From analyzing l_dawg's interior shots, as best as I can tell we've jumped to the rear of the salesfloor for this pic, and are looking over towards the back right corner of the store. The orientation of the aisles was key to figuring this out: the aisles in this store appear to have been set up parallel to the front wall. Aisles 1-11 ran along the right side of the interior, numbered from front to back; while Aisles 12-18 ran along the left side of the building, continuing the numbering from back to front. In the center of the store...

Courtesy l_dawg2000

...were some shorter, unnumbered aisles, home to larger and/or more specialty-type merchandise, such as the printer department shown here. Off in the distance you can see the copy and print shop again, so for this shot l_dawg was still standing somewhere near the back of the store, on its left side.

Courtesy l_dawg2000

This shot looks up toward the front left corner, home to Staples's tech support center, and shows aisles 15-18, home to items such as cameras, MP3 players, and computer software. I guess the "MP3 Players" sign helps us confirm this store's 2011 opening, lol! Against the left-side wall, visible on the right of this shot, are ink cartridges.

Courtesy Foursquare
 
Here's a close-up of the signage for Staples's "easytech" tech support center, this shot once again courtesy of a Foursquare user. I like how the "E" in "easy" is actually a tilted power button icon (just like the "L" in Staples is meant to emulate a staple). I think the rest of the sign is kinda awkward, though, what with the tight spacing for "easy" but loose spacing for "tech." That "Y" is throwing me off too, given how plain the font choice for the rest of the letters looks.
 
Courtesy l_dawg2000

Digressions aside, here's another of l_dawg's photos, this one looking up toward the front wall of the store, with some more of the centrally-located departments in the foreground. The copy and print shop - which was my anchor in determining the overall layout of this store! - is once again visible on the left of the shot, with some signage for the customer service counter joining it just beyond the vestibule windows.

Courtesy l_dawg2000

We're looking from aisle 17 (on the left side of the store) in this view, on over to the right-side wall, with both the Computers & Tablets and Memory & Accessories departments occupying the aisles immediately in front of us, in the center portion of the salesfloor. I think it's interesting how, despite their predominately-red color scheme, Staples's department signage instead utilizes a lime green color (or at least, it did back in 2011, when this store was built). Not saying I don't like it, though. In fact, I think it looks pretty snazzy!

Courtesy l_dawg2000
 
Similar to the previous one, this shot also looks to have been taken within aisle 17, only now we're looking across the preceding aisles all the way towards the store's back wall. Copy paper lines the majority of said wall (and actually makes for quite a colorful display, in my opinion!), while out in front of it, you can see a display for - of all things! - Martha Stewart Home Office products. I had no idea that those were a thing... Staples's furniture department also is back that way, as evidenced by the "Chairs" sign (on aisle 12). Not sure how extensive their selection was, compared to Office Depot or OfficeMax.

Courtesy Foursquare

The checkouts are the one thing I'm having trouble placing within the salesfloor. As best as I can tell, they must have been located directly in front of the vestibule between the entry doors and the easytech counter, although that doesn't make much sense for them to have been right in front of you as you walk inside the store. In any case, they were definitely located up at the front of the building, as you would expect!

Courtesy l_dawg2000

Finally, along the front wall, we have the traditional "thanks for shopping" sign, below which is also a "Staples soul" community action/charity poster. The little heart icon is made to look like a bent paperclip - again, I like the creativity here! And of course, who can forget Staples's longtime slogan, visible here on the wall underneath the chain's logo...
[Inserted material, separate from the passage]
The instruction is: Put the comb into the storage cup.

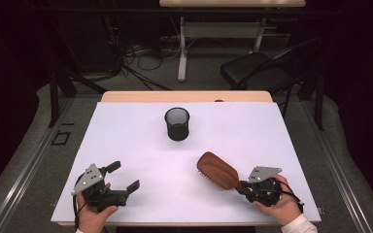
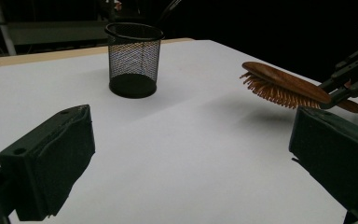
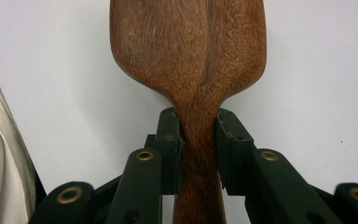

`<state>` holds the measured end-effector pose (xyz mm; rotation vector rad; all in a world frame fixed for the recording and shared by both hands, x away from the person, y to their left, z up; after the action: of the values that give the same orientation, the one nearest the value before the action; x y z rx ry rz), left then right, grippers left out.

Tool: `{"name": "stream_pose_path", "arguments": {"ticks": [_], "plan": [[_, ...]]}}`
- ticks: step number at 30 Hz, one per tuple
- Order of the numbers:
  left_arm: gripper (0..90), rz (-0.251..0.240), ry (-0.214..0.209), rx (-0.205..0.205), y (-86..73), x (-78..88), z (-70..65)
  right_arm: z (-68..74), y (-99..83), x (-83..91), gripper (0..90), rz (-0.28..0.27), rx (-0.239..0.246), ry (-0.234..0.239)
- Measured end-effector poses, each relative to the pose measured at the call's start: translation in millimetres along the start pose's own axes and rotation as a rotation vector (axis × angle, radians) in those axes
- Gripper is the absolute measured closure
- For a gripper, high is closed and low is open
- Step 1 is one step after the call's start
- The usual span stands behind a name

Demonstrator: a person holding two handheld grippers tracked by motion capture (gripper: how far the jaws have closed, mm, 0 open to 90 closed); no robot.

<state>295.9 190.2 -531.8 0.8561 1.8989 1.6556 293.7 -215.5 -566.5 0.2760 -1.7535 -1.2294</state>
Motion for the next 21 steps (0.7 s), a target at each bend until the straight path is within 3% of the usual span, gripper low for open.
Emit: {"name": "stream_pose_path", "arguments": {"ticks": [21], "plan": [[0.4,0.006,-0.003,0.001,-1.0,-2.3,-0.1,7.7,19.2,-14.4,72.7,-0.100,-0.008,-0.009]]}}
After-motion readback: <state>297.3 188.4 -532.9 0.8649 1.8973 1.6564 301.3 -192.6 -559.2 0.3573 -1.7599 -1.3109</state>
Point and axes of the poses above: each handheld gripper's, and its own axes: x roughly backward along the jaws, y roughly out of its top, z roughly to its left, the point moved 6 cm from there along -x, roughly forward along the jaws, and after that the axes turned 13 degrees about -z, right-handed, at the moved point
..."that was easy"! As it happens, l_dawg2000 wasn't the only one ever to visit that Ridgeway Trace Staples; I simply wasn't into retail photography at the time :P  I only visited the store once, but being the advertising and memorabilia geek that I am, I didn't leave without first purchasing a coveted, iconic Staples Easy Button (which I am now even happier to own as a memento, considering how short-lived the Memphis Staples stores were!). Shown here is the base of the button, adorned with the Staples logo.


I took this shot of the underside of the Easy Button, in case any of you might be interested in looking at it. I was hoping for a date to be printed on here, but unfortunately I had no such luck. (Oh, and just because of the irony of the matter, I have to tell you guys that in order to get this shot, I had the button propped up against a staple remover :P )
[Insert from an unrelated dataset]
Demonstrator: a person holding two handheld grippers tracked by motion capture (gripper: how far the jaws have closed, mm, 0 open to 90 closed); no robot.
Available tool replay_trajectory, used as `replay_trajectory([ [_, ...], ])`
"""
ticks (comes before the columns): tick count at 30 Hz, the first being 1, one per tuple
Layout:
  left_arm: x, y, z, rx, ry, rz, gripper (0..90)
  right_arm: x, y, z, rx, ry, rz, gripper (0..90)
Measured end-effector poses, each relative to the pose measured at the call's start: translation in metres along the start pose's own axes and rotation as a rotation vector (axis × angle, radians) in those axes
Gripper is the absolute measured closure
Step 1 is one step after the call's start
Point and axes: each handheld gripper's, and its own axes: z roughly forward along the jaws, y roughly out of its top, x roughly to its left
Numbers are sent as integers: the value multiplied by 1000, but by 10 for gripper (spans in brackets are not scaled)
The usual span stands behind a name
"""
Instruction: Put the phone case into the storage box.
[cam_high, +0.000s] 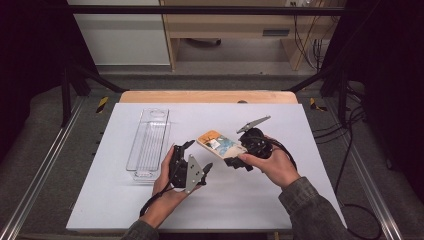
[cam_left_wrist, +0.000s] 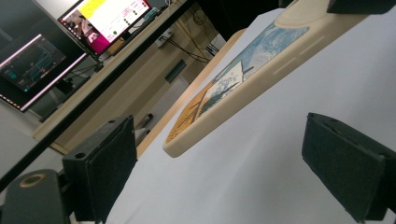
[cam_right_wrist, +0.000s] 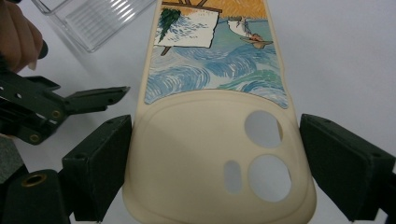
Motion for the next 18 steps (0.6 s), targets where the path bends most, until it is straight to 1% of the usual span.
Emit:
replay_trajectory([
  [3, -3, 4, 1, -1, 15, 36, 111, 1, 3, -1, -5, -1, -6, 122],
  [4, -4, 5, 2, -2, 21, 54, 116, 3, 6, -3, -5, 1, 0, 122],
  [8, -9, 11, 2, -2, 43, 126, 130, 5, 10, -5, -1, -2, -2, 122],
  [11, -10, 13, 2, 5, 58, 154, 150, 8, 14, -5, 1, -1, -4, 121],
  [13, -12, 13, 2, 7, 81, 177, 189, 12, 17, -5, 0, 5, -3, 121],
  [15, -12, 13, 1, 6, 95, 203, 199, 13, 19, -5, 1, 4, -7, 121],
  [17, -13, 13, 0, 3, 105, 210, 232, 16, 23, -5, 5, 1, -14, 120],
  [18, -13, 14, 0, -3, 115, 213, 232, 16, 23, -5, 5, 1, -14, 120],
])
Finally, here's the top side of my Easy Button. This thing still works like a charm (knock on wood!), and I'm proud to say that it sits on my desk to this day :)  And you can bet that I'm gonna press it as soon as I hit publish on this post, haha!
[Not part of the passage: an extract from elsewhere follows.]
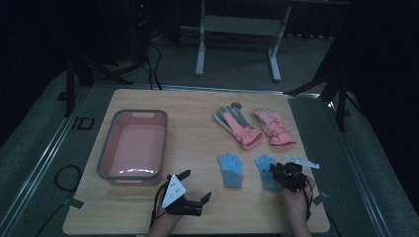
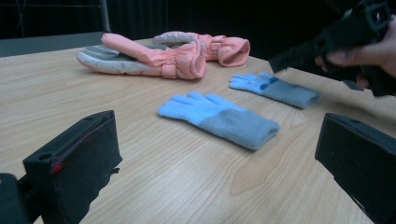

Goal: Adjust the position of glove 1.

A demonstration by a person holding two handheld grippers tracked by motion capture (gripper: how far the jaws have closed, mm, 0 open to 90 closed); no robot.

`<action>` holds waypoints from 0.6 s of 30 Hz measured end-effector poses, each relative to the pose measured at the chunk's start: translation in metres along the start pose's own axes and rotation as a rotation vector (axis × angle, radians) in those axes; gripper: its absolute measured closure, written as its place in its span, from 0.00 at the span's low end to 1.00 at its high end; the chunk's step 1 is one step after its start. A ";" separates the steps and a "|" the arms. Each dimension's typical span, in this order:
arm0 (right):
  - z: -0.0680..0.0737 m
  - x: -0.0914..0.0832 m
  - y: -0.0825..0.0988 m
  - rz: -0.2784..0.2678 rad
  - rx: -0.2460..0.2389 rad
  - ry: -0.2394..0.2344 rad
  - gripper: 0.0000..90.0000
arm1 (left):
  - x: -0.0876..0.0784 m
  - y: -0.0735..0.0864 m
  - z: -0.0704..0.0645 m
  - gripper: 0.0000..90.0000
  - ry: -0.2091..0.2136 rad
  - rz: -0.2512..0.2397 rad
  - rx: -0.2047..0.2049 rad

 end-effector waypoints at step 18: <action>-0.007 0.008 0.015 0.111 -0.362 -0.337 0.74 | 0.000 0.000 0.000 0.00 -0.001 -0.002 -0.004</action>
Point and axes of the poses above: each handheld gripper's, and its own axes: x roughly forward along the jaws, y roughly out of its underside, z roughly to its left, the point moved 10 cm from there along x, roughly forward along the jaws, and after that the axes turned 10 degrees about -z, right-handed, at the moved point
I hope you all enjoyed this chronicle covering the lost history of the former Staples stores in both Memphis and Tupelo! The Memphis stores in particular were so short-lived that it's very possible to forget them, if you even noticed them in the first place (kind of a "blink or you'll miss it" situation with those two, really)... so I wanted to ensure that they had proper documentation with this blog post. If you have any photos, memories, or other information to share about any or all of these stores, please don't hesitate to leave a comment below or email me at midsouthretailblog [at] gmail [dot] com! Stay tuned for another post later this month (if all goes as planned, that is)... and until then, as always, have fun exploring the retail world wherever you are!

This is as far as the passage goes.